Qualche casistica si rende necessaria, a questo punto, a spanne, pescando a caso.
Torme di ultraottantenni scompaiono in bicicletta: ma dove se ne andrebbero, tutti soli, senza che nemmeno il velocipede venga mai rinvenuto?
Giovanotti, più raramente ragazze, si ritrovano uccisi in giro per il mondo, o svaniscono nel nulla, con il regolare coro di parenti amici: bravo ragazzo, studiava, poteva fare tutto ciò che voleva, non si capisce perché sia accaduto.
Non si contano i casi di giovinette brutalizzate, talvolta assassinate, talaltra risucchiate in qualche vortice di malavita, sbandate nel mondo per motivi che nessuno esplora mai davvero.
Il “femminicidio” è in primo piano (trainato da “Amore Criminale”, sulla stessa rete), ma cosa sia alla base del comportamento di maschi violenti, non viene mai detto.
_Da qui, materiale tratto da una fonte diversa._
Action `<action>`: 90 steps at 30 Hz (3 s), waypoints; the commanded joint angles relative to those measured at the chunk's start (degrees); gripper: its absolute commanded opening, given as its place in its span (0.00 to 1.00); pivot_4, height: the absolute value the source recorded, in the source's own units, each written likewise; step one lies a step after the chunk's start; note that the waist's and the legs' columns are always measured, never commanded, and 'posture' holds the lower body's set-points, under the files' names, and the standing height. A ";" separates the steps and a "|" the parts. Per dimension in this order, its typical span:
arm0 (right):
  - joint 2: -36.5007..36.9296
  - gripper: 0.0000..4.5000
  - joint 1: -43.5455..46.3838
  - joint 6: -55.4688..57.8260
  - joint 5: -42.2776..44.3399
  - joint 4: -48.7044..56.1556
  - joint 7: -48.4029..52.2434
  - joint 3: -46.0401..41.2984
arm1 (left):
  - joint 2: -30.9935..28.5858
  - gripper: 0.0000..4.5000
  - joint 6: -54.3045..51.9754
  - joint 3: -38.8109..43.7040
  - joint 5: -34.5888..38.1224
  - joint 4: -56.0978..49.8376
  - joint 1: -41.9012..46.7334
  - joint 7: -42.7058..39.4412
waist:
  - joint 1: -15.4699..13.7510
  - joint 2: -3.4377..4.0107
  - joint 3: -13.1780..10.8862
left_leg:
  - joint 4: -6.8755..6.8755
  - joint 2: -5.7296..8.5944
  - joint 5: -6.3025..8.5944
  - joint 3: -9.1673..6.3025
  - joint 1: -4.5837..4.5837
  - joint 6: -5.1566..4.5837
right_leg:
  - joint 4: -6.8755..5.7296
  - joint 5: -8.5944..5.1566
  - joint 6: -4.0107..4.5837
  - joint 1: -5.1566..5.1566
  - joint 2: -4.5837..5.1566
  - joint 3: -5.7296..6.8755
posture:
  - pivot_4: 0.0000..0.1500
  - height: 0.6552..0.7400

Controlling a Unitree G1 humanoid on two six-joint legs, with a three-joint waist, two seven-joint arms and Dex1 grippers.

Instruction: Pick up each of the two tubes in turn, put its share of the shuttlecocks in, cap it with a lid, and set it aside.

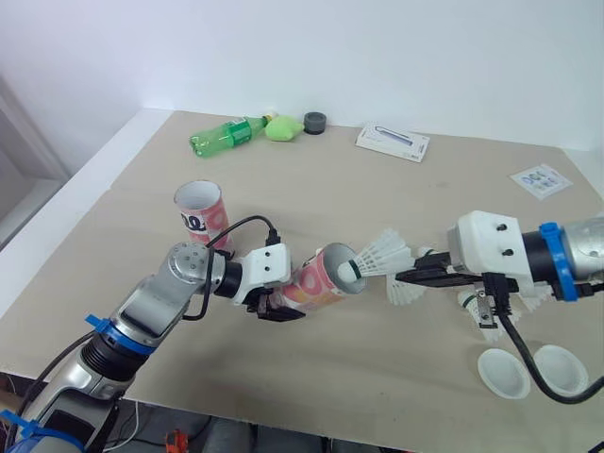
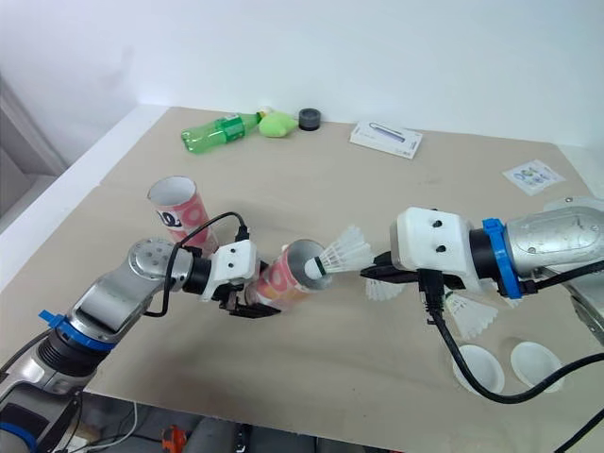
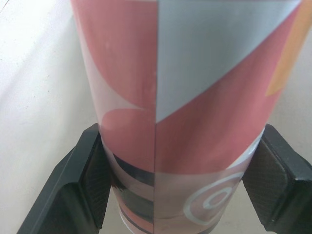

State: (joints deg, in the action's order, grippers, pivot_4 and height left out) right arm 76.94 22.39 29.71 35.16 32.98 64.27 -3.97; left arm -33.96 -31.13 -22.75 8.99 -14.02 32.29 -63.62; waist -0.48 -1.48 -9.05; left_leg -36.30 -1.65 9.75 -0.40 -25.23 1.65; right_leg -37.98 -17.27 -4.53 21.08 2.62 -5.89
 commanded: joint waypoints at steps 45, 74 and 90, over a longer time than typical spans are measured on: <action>-27.01 0.98 -21.62 15.78 -4.97 -4.22 -22.53 -5.48 | 2.16 0.74 1.38 -1.91 -2.85 3.84 0.40 0.82 | 0.05 -0.01 0.01 | -0.02 0.02 -0.19 -0.29 -0.10 -0.05 | -0.06 -0.02 -0.28 -0.10 -0.29 0.00 | 1.00 0.87; -28.57 0.00 -13.30 13.06 -9.14 -9.23 -21.96 -3.75 | 2.17 0.74 1.27 -2.11 -3.11 3.05 0.57 1.08 | 0.04 0.02 0.00 | 0.03 0.05 -0.19 -0.29 -0.19 -0.05 | -0.05 0.03 -0.19 -0.12 -0.30 -0.03 | 1.00 0.87; -9.55 0.00 -6.29 9.74 5.10 2.20 -1.22 -18.36 | 2.40 0.74 1.19 -1.92 -3.22 3.53 1.07 0.79 | 0.05 0.06 -0.02 | 0.12 0.04 -0.19 -0.29 -0.19 -0.05 | -0.04 -0.03 -0.15 -0.10 -0.22 0.04 | 1.00 0.87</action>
State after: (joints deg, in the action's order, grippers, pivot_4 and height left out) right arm 65.92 14.51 40.85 40.30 33.71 61.92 -22.22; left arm -31.87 -29.17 -22.69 6.75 -11.27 33.52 -63.03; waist -0.43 -1.42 -9.07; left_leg -36.19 -1.62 9.56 -0.68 -25.41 1.61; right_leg -38.02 -17.30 -4.68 20.98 2.40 -5.84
Fa molta più audience parlare degli effetti, mai delle cause.
Non sono mancati sfondoni, in questo trentennio di attività, casi finti, rivelatisi semplici allontanamenti per divergenze, non si sa perché passati positivamente al vaglio degli autori, che si immaginava più severo. Riempire spazi?
Gli inviati hanno finito per somigliare a quelli di “Striscia” o Iene, rincorrendo malcapitati che, seppure sospetti o poco limpidi, pure erano stati prosciolti o usciti dalle indagini: all’estero, queste scene di rincorse forsennate, scampanellate ai citofoni, insistenze da zecche aggressive verso il privato cittadino, non sono più ammesse da un pezzo. La stessa Sciarelli, dopo aver trionfalmente annunciato l’inizio di una collaborazione con l’analogo programma spagnolo, dovette dichiarare che era finito prima di nascere, perché in terra iberica avevano chiuso il format.
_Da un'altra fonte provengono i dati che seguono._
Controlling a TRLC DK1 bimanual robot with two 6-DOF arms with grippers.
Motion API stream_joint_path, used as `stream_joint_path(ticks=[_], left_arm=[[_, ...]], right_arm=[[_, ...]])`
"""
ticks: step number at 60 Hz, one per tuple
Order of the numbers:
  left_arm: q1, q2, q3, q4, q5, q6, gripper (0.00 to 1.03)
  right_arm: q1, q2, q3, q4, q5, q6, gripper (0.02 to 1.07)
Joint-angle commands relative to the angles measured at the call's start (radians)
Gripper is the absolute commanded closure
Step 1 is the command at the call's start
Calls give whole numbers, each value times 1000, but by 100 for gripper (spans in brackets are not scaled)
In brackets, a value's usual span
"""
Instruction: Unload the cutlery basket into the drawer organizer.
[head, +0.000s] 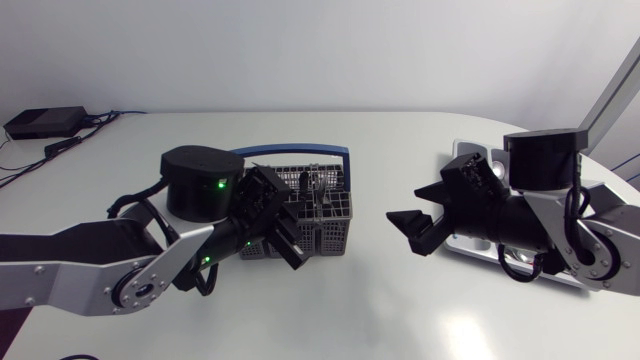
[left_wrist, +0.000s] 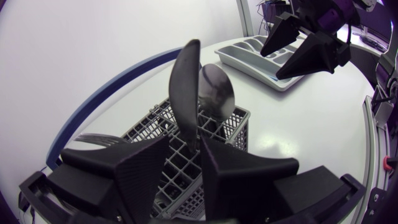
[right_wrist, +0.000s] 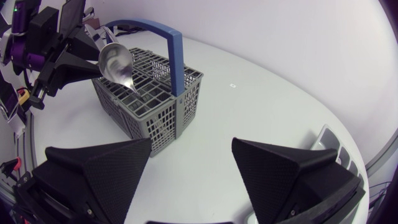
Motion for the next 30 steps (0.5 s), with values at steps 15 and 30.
stream_joint_path(ticks=[15, 30], left_arm=[[8, 34, 22, 8, -3, -18, 35], [16, 77, 70, 12, 9, -9, 33]], right_arm=[[9, 12, -28, 11, 8, -17, 14], [9, 12, -30, 11, 8, -17, 14]])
A proposito della bionda Federica, figlia, ci dicono, di un avvocato statale, già creatura di Sandro Curzi, che strano personaggio: a differenza dei suoi collaboratori, la sua scelta lessicale è povera e fintamente popolare, dove il congiuntivo è disprezzato e saltano addirittura le consonanti (“io ho origini napoletane, dichiara fieramente). Molto tempo fa, ospite di Corrado Augias nella trasmissione “Enigma”, disse chiaramente di ritenere salutare l’alternarsi dei conduttori e che fosse sbagliato cristallizzarsi: invece da sedici anni è inchiodata nello studio, da poco deserto di spettatori a causa del COVID. Riguardo a quest’ultimo: qualcuno si è chiesto come potessero scomparire persone giovani e vegete durante il lockdown più duro nella storia dell’umanità, quando le forze dell’ordine praticamente presidiavano perfino l’uscita dai quartieri…
E fosse l’unica, la Sciarelli, a occuparsi di certi argomenti. I palinsesti della RAI ( senza contare il resto) sono zeppi di sipari dedicati al noir, ognuno impegnato a ricalcare un cliché ormai usurato: nessuno mette “ i piedi nel piatto”, non si va oltre uno schema.
Sarebbe ora di finirla? Sarebbe meglio, per un verso rispettare maggiormente la tanto decantata privacy, dall’altro limitarsi a programmi più snelli, giornalistici e rigorosi, e smetterla con i pastoni indigesti? Pare che no, piacciano questi.